There was a 225-room Jack Tar Hotel in Galveston, Texas, as described above. It was located at the intersection of Seawall Boulevard and Broadway.

==Orange, Texas==
There was a Jack Tar Hotel in Orange, Texas on the corner of N 5th Street and W Division Ave in downtown. The popular hotel, built in the 1950s, featured a barbershop, ballroom, stores and a restaurant famous for its prime rib. Behind the building was a garden terrace area with shaded tables and a swimming pool. The Orange location was also base of operations for water events such as the Aqua Demons and Debs ski shows in the 1950s. The hotel eventually became home to a number of retirement centers, the last of which closed in 2006. The building was demolished in 2011.

==Lansing, Michigan==
Originally opened in 1926 as the Hotel Olds, built and operated by the Lansing Community Hotel Corporation which included R.E. Olds, the Jack Tar hotel chain purchased the property at 111 South Capitol Avenue in 1960 and renamed it "Jack Tar Lansing." In 1970, the hotel was renamed the Olds Plaza following a sale to an Alma, Michigan oil businessman and subsequent renovation. In 1974, however, a different Alma-based layer and entrepreneur purchased the property and renamed it again to The Plaza Hotel. Some of the hotel was converted to offices and meeting space was reduced. It became part of the TravelLodge chain in 1983 when the number of hotel rooms was at 100, down from 400 at its peak. The now-debt-ridden hotel was foreclosed on in 1985, long-term residents were evicted and the hotel closed.

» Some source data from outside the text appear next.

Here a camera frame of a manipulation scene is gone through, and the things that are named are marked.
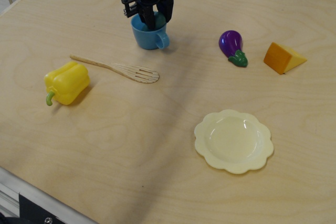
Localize black corner bracket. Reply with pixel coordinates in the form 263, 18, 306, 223
19, 194, 65, 224

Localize yellow toy bell pepper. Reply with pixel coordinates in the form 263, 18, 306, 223
44, 61, 90, 106

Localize wooden slotted spatula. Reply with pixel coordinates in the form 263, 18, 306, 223
70, 55, 160, 84

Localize blue plastic cup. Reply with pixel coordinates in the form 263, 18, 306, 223
131, 14, 170, 50

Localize aluminium table frame rail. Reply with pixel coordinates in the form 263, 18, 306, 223
1, 168, 95, 223

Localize green toy cucumber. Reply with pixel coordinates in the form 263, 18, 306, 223
142, 12, 166, 31

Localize pale yellow scalloped plate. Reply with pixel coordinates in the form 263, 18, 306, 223
194, 109, 274, 175

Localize purple toy eggplant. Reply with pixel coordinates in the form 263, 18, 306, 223
218, 30, 248, 67

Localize orange toy cheese wedge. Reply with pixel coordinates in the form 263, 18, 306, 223
264, 42, 307, 74

The building was sold to the State of Michigan in 1988, completely gutted and renovated by Hobbs & Black Associates into state offices as the George W. Romney Building and now houses the Office of the Governor and other state offices.

==Greenville, South Carolina==
There was a Jack Tar Hotel in Greenville, South Carolina. It was originally called "Poinsett Hotel" and was changed to "Jack Tar Poinsett" when it became part of the chain.